Bùi Đại was born on January 11, 1970, on the island of Phú Quốc, in what was then South Vietnam. His father was a fisherman, and he grew up as one of 12 children. When Bui was 6 years old, he and his family were among the boat people who fled Vietnam after the Vietnam War. 49 relatives and neighbors, including Bui's family, fled in his father's fishing boat and were at sea for three days. While at sea, pirates demanded their valuables. Eventually, the whole group arrived in Bangkok and received assistance. Bui and his family were flown to and settled in Houston. A short time after, they moved to New Orleans, where some of his family still resides.

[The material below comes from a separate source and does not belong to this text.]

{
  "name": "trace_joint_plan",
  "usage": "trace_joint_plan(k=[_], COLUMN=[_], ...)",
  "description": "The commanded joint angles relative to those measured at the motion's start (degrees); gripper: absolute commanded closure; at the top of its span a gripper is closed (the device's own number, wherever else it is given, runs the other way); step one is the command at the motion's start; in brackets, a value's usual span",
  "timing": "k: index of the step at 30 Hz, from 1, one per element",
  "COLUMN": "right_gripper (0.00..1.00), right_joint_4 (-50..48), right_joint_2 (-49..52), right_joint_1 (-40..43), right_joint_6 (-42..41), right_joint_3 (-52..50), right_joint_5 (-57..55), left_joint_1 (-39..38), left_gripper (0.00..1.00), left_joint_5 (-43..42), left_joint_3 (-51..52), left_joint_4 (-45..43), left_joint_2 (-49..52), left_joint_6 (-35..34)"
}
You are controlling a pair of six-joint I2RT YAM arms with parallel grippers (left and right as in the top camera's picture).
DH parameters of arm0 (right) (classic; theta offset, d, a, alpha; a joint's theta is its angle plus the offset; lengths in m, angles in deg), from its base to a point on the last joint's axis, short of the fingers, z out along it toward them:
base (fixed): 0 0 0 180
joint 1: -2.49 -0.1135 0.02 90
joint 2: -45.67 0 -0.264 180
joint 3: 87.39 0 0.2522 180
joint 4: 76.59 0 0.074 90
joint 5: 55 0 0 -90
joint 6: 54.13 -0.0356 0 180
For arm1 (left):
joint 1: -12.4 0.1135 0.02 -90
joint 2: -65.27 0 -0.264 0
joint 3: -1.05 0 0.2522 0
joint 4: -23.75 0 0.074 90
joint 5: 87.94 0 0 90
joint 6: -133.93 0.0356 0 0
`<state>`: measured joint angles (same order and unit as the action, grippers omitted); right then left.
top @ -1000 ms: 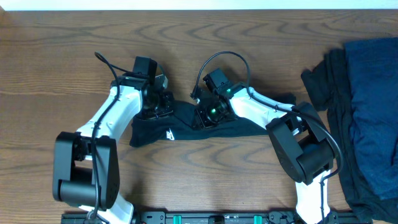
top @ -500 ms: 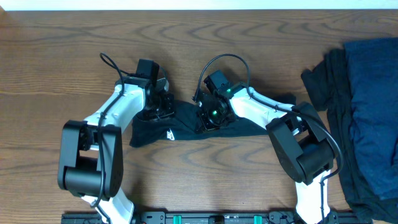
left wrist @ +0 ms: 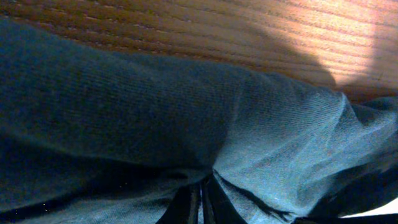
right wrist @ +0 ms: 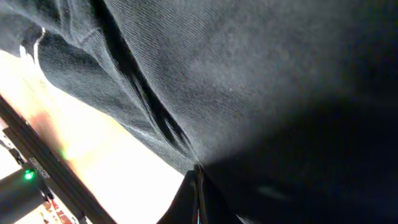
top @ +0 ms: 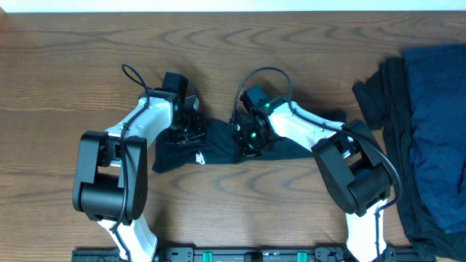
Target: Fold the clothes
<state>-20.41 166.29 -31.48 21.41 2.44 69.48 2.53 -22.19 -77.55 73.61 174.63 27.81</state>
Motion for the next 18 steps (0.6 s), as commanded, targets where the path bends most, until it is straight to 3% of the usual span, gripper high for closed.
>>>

Deciding to enter the priesthood, Bui entered the Legion of Christ's novitiate in 1989. During that time, he studied at the minor seminary in Cheshire, Connecticut and made his first profession of vows in 1991. He studied at Pontifical Athenaeum Regina Apostolorum in Rome, completing seminary studies in philosophy and theology. He also earned a licentiate in philosophy.

=== Priesthood ===
Bui was ordained a priest for the Legion of Christ on December 24, 2003. While a Legion of Christ priest, he served as the chaplain of a Catholic high school in Caracas, Venezuela. He also organized international mission trips to Amazonia and Medellín, Colombia.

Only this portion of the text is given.